### [Required action]
How do the lines below between the ones holding "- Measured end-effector" and "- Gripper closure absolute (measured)", inclusive, read? Give them again exactly, with no other lines.

### [Dataset excerpt]
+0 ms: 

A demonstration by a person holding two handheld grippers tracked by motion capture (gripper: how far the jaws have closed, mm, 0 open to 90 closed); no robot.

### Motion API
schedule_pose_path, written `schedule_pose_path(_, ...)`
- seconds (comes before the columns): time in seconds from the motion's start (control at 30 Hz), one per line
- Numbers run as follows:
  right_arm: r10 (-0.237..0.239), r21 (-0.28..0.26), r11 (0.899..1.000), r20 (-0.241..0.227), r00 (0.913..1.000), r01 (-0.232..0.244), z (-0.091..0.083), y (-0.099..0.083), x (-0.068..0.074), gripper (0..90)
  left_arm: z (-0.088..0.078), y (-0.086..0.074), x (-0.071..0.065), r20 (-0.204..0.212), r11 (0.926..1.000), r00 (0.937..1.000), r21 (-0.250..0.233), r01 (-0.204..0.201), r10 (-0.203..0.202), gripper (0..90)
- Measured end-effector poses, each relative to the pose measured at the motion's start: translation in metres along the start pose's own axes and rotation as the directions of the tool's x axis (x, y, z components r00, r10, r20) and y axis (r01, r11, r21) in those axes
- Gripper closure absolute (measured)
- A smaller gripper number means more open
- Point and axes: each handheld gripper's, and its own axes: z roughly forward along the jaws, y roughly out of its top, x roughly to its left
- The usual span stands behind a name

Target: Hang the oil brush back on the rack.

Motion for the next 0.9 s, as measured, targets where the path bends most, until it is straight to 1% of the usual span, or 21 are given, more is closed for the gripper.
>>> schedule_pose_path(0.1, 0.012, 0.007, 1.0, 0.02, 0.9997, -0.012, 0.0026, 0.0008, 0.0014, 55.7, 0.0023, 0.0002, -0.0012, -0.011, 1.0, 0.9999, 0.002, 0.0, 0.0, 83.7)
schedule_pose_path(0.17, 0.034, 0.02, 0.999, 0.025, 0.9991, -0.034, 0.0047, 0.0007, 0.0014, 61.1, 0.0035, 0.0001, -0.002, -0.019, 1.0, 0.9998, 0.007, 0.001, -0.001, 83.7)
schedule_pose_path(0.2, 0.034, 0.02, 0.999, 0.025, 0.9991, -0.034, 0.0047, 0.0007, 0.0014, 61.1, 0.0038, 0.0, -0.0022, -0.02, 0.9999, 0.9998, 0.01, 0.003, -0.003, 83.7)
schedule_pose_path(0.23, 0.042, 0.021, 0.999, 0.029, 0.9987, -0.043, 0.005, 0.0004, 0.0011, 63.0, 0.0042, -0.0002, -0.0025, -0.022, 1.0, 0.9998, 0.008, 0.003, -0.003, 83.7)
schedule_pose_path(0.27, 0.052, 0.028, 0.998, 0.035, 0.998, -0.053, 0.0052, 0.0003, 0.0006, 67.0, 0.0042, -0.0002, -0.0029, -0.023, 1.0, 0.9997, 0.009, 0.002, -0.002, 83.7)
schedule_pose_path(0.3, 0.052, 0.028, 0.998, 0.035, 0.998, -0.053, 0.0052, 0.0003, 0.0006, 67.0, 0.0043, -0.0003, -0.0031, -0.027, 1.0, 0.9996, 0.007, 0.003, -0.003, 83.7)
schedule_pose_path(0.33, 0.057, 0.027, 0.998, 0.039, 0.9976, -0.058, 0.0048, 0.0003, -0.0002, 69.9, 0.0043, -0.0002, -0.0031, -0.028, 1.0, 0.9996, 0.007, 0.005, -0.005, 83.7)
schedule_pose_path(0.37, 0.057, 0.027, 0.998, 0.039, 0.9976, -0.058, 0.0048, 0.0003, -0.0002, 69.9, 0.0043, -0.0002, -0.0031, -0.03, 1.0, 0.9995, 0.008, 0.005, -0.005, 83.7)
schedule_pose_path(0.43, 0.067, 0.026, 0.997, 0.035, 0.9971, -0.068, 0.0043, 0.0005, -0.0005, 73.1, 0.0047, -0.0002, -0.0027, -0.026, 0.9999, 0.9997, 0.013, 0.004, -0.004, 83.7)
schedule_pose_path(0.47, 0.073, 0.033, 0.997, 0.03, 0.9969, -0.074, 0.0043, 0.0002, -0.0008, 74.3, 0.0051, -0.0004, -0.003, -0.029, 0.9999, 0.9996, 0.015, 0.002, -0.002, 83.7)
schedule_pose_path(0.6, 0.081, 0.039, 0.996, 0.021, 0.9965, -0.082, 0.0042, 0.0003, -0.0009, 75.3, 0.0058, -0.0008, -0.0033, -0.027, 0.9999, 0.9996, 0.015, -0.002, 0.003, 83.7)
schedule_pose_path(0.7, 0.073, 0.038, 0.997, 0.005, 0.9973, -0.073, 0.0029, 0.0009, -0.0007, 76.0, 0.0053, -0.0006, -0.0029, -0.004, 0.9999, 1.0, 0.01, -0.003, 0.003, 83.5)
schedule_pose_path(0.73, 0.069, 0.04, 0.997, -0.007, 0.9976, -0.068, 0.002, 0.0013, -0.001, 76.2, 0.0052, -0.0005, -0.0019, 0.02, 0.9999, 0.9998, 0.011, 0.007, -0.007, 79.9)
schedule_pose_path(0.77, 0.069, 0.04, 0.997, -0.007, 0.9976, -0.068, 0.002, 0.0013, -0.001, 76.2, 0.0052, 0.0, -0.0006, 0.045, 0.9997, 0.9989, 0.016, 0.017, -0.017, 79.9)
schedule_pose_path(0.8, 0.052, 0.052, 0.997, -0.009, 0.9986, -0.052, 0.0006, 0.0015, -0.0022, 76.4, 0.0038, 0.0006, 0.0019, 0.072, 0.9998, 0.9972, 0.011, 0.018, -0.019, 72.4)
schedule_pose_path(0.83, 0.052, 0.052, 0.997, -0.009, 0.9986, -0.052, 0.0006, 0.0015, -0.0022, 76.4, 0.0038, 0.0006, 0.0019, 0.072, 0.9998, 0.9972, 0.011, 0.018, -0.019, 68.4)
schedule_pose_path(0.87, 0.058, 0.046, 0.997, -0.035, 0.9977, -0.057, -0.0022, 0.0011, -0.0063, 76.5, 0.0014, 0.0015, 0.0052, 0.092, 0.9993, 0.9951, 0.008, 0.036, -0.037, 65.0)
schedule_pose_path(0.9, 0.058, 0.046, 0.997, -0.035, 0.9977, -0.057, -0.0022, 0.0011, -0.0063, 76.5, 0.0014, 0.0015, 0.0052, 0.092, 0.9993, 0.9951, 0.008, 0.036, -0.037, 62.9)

### [Your response]
- Measured end-effector poses, each relative to the pose measured at the motion's start: translation in metres along the start pose's own axes and rotation as the directions of the tool's x axis (x, y, z components r00, r10, r20) and y axis (r01, r11, r21) in those axes
- Gripper closure absolute (measured)

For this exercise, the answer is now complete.